Trafficare l’oro negli Stati Uniti non sarà semplice e il francese Desroche (Jean Reno) sembra l’uomo più adatto a farlo, ma non sembra contarla giusta, troppo ambiguo il suo volto; una scelta ponderata e intelligente, forse da cliché ma che rende bene l’idea.
E francese è pure il personaggio di Hedy (Mélanie Thierry), volontaria francese della LAMB, organizzazione umanitaria per lo sminamento delle ex-zone di guerra (con lei ci sono anche Jasper Pääkkönen, già visto nella serie tv Vikings e Paul Walter House, l’eroe Richard Jewell dell’ultimo lavoro di Eastwood), tre personaggi che si incroceranno con i cinque protagonisti nella seconda parte del film dove, abbandonati i sentimentalismi, le cose inizieranno letteralmente ad esplodere.

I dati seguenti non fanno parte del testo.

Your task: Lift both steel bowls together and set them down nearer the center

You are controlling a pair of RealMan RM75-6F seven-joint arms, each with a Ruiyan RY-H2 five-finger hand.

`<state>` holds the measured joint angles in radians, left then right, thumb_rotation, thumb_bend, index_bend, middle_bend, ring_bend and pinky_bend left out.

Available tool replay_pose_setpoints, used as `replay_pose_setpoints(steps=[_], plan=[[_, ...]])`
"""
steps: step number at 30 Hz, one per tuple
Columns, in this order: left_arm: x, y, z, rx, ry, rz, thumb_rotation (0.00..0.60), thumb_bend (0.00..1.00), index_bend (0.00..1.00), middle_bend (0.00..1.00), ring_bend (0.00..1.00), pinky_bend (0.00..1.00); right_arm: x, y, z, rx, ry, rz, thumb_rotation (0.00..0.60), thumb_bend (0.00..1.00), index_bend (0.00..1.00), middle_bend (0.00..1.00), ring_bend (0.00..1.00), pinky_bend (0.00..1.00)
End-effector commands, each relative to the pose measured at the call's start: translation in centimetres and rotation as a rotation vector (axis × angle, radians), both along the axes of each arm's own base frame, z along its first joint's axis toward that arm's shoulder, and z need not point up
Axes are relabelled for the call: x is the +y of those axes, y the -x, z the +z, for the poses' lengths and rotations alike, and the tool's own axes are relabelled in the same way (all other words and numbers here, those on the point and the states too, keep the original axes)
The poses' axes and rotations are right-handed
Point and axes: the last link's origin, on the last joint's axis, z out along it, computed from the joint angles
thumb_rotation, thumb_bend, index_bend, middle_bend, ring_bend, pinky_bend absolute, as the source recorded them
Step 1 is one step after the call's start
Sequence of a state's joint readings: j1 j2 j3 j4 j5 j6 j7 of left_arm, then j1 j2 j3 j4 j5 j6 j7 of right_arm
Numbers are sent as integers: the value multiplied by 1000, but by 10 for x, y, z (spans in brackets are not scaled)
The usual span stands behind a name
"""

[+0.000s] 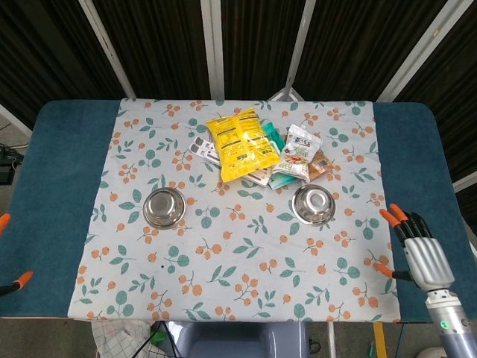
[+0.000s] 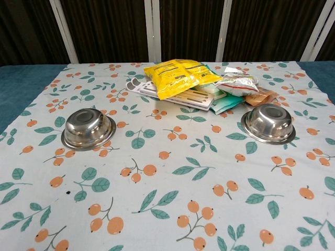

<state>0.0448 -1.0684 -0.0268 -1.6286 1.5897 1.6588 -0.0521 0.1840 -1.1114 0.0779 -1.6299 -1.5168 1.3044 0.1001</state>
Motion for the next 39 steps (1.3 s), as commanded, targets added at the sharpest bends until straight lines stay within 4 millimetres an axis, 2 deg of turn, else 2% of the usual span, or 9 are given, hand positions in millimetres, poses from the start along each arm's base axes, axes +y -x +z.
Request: replay_pose_setpoints(steps=[1, 4, 9, 20, 30, 39], plan=[[2, 0, -4, 13, 11, 4, 600, 15, 47, 0, 0, 47, -40, -24, -23, -25, -69, 14, 600, 0, 128, 0, 74, 3], [3, 1, -7, 23, 15, 11, 600, 15, 47, 0, 0, 47, -61, -39, -43, -14, -135, 7, 600, 0, 128, 0, 73, 3], [4, 2, -5, 26, 3, 19, 600, 15, 47, 0, 0, 47, -85, -57, -67, 11, -203, -9, 600, 0, 128, 0, 73, 3], [7, 7, -4, 37, -7, 50, 600, 15, 47, 0, 0, 47, -129, -82, -109, 64, -273, -46, 600, 0, 128, 0, 91, 4], [9, 9, -3, 45, -15, 65, 600, 15, 47, 0, 0, 47, -147, -85, -119, 101, -274, -76, 600, 0, 128, 0, 112, 3], [10, 10, -5, 45, -10, 75, 600, 15, 47, 0, 0, 47, -158, -77, -116, 144, -271, -103, 600, 0, 128, 15, 155, 3]])
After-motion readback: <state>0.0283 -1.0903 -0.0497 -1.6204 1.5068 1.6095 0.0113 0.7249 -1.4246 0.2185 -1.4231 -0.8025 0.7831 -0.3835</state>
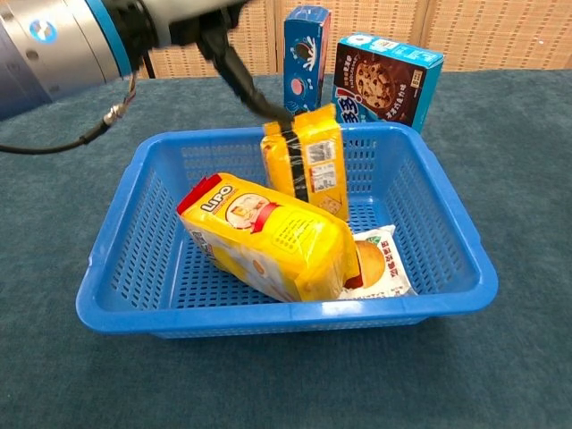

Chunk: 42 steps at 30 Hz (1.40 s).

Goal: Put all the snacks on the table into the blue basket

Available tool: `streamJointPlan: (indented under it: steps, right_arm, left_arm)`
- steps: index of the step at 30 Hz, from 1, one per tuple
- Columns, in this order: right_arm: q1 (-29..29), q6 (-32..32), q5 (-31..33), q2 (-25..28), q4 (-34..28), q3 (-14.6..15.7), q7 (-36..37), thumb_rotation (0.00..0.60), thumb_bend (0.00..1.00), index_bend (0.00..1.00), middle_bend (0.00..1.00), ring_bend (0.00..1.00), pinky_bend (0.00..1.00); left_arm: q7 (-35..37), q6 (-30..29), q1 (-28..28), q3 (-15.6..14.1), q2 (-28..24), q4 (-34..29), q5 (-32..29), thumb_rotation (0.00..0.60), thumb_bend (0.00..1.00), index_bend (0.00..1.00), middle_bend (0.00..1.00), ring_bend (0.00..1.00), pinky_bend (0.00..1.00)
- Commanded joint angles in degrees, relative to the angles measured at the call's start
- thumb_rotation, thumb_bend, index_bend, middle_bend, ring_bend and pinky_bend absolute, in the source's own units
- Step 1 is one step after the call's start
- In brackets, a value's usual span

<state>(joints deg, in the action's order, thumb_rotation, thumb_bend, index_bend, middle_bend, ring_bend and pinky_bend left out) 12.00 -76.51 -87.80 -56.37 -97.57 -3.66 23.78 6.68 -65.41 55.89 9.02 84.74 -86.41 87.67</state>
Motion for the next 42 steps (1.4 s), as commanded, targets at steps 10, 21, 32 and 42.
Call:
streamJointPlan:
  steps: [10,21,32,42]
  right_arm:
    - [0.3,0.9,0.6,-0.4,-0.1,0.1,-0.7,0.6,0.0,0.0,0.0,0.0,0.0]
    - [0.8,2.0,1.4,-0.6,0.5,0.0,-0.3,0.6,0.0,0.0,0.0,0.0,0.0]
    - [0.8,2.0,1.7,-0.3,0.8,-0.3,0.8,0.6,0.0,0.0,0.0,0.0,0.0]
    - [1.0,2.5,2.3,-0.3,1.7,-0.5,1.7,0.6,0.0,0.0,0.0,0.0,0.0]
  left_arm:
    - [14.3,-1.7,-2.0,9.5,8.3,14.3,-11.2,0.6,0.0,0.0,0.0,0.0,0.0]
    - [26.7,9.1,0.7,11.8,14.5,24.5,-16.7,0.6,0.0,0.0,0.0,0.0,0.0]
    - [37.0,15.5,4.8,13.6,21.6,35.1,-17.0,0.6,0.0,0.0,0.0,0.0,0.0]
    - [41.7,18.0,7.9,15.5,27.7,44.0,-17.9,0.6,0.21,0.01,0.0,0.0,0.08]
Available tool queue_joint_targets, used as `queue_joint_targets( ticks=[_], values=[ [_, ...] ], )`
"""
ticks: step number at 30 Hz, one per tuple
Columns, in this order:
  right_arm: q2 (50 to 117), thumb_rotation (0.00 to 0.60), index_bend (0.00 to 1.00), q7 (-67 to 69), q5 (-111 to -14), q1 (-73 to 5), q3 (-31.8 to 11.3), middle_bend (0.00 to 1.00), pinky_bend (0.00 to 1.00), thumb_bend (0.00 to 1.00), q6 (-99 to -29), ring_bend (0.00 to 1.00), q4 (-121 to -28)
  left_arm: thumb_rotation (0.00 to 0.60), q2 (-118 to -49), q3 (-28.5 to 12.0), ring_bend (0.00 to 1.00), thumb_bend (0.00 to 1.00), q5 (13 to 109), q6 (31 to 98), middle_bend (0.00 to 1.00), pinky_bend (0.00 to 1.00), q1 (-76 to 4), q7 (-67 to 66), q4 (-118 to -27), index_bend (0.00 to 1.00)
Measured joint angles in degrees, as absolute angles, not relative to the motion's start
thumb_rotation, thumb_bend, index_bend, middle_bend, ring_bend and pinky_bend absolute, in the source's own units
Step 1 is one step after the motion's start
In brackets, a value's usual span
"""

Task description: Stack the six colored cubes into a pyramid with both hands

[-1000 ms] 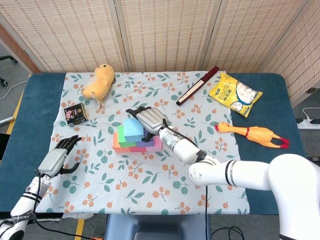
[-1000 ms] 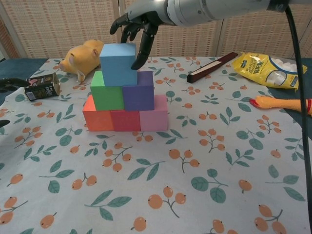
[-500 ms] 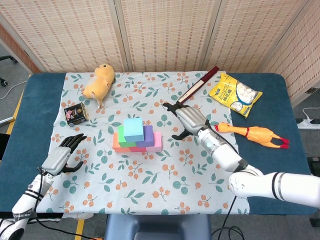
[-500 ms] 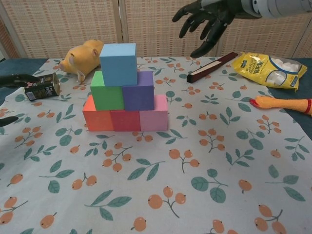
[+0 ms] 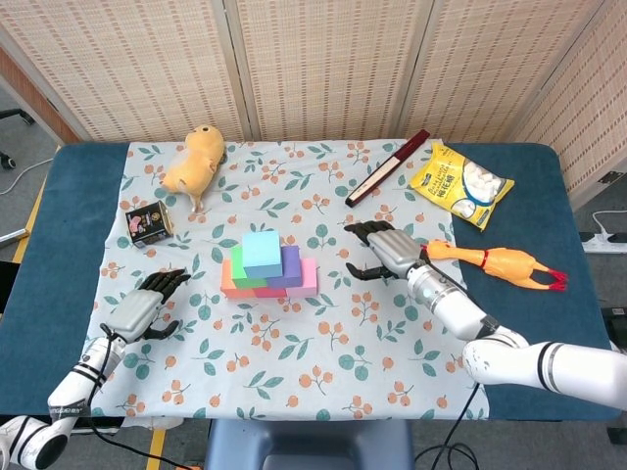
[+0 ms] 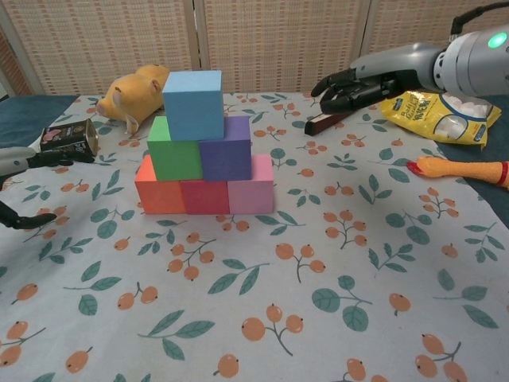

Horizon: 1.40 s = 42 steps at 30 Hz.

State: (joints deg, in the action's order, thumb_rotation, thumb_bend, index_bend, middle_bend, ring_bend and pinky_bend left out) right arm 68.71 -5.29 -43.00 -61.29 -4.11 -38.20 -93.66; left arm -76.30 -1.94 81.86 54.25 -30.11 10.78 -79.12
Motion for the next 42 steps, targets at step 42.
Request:
queue_joint_targets(
  ticks=[42],
  values=[
    [85.84,0.002,0.06,-10.81,-42.89,-64.88,-2.19,0.02,0.00,0.45,-31.50,0.00,-78.73,0.600,-83.40,-4.30,0.00,0.41,68.74,43.84,0.00,0.00,-37.22,-5.20,-76.82,0.01]
  ],
)
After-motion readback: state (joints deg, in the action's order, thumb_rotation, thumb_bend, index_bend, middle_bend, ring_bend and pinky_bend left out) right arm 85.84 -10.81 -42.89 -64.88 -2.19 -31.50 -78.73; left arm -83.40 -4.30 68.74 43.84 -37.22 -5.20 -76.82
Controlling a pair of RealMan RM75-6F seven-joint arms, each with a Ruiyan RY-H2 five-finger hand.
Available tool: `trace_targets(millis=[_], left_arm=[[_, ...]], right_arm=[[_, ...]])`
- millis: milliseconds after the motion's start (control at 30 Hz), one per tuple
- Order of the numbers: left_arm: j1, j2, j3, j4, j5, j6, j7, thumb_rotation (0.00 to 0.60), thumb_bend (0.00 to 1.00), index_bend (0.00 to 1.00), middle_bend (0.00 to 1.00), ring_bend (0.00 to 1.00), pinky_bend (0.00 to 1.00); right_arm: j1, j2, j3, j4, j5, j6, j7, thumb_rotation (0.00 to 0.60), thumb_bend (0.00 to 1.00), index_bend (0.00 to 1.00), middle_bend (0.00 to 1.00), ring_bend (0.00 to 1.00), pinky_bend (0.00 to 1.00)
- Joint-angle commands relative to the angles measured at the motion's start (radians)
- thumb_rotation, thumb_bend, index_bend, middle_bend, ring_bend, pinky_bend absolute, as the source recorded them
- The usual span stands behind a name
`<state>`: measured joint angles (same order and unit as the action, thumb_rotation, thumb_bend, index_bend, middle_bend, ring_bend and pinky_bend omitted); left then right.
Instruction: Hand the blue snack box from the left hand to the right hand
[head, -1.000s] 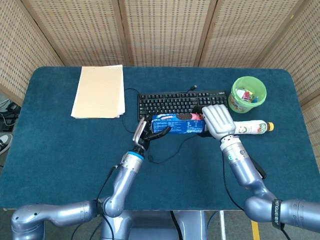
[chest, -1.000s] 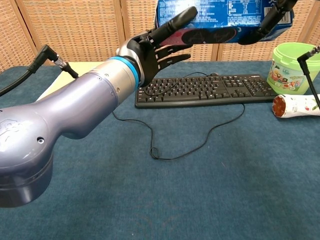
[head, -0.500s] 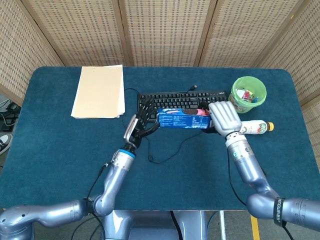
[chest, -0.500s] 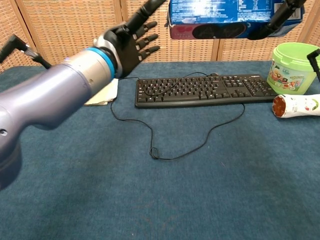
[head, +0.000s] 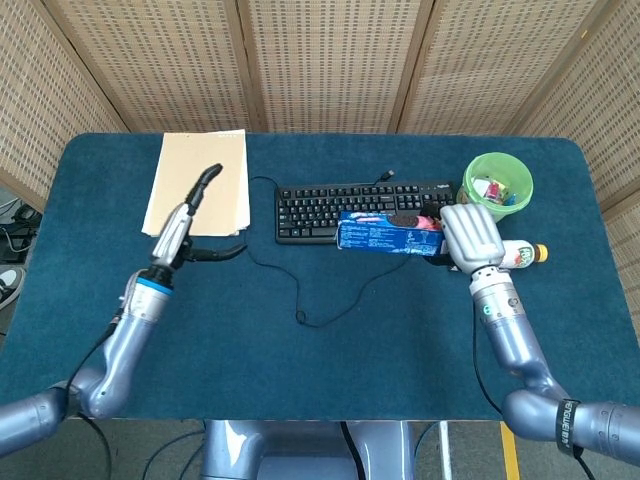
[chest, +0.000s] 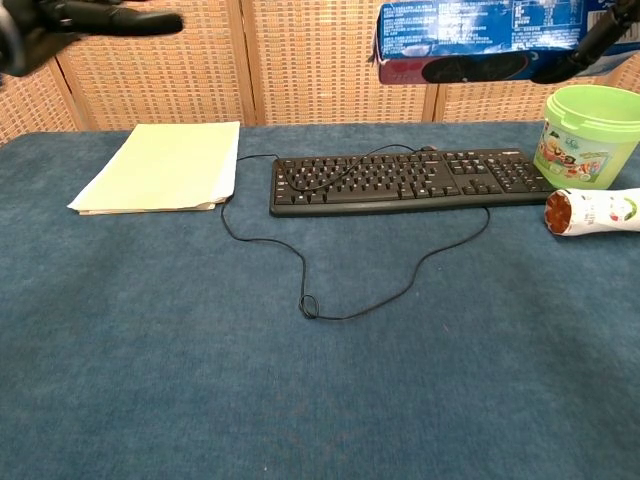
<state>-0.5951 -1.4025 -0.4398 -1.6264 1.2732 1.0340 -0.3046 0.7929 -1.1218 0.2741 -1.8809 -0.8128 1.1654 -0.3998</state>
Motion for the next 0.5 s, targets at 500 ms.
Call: trace_targets(millis=[500], left_arm=[[0.309,0.278,0.294,-0.08,0.063,0.269,0.47,0.6,0.0,0.0,0.0,0.0,0.0]], right_arm=[[-0.03,-0.008,-0.016,-0.067,-0.048,0.087,-0.091,0.6,0.62,0.72,0.64,0.63,0.57]])
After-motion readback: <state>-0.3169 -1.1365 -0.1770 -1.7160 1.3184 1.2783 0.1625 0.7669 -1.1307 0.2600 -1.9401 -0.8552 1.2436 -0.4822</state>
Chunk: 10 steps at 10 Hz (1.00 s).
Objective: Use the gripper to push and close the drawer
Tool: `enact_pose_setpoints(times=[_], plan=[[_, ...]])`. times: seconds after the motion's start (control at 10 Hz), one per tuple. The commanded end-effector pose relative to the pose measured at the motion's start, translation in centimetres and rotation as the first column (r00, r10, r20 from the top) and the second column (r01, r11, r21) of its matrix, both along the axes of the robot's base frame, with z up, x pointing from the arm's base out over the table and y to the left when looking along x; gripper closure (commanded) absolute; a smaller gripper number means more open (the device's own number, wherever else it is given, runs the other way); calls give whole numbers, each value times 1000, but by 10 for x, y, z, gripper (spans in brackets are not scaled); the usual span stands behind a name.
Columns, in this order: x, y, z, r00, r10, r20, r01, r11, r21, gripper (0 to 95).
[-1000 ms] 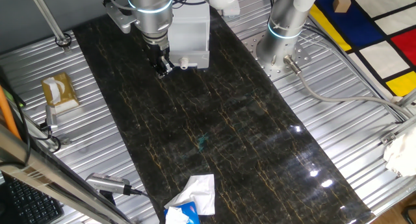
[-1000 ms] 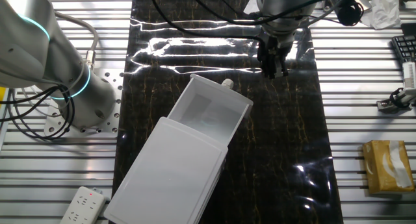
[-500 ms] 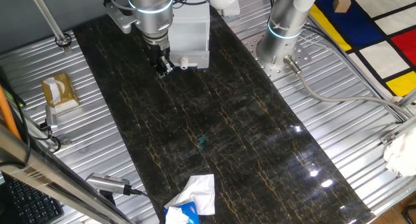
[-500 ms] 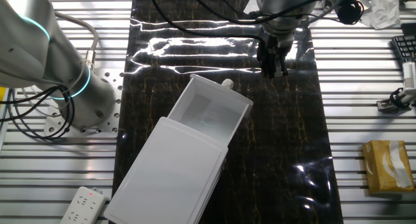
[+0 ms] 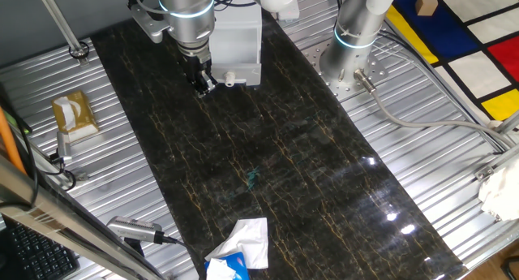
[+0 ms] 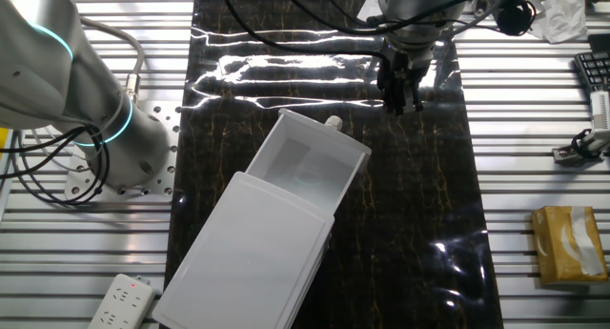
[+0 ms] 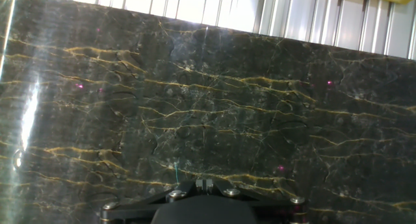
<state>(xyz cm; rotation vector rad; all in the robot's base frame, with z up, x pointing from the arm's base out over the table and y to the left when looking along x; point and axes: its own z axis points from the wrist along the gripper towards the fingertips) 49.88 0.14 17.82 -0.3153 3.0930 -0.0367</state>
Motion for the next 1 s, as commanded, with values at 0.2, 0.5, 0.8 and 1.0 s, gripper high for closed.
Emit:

Da 5 Bloods – Come fratelli è visionabile in tutto il mondo a partire dal 12 giugno 2020, anche se l’idea iniziale prima della pandemia di COVID-19 era quella di presentarlo in anteprima fuori concorso al Festival di Cannes 2020 nel mese di maggio, con conseguente distribuzione limitata nelle sale statunitensi prima dell’uscita su Netflix.
Se siete interessati Prime Video ha in catalogo per i suoi abbonati altre opere del regista, tra cui Il sangue di Cristo – Da Sweet Blood of Jesus (2014), Chi-Raq (2015), l’acclamato BlacKkKlansman (2018) e il film Amazon Original Pass Over (2018).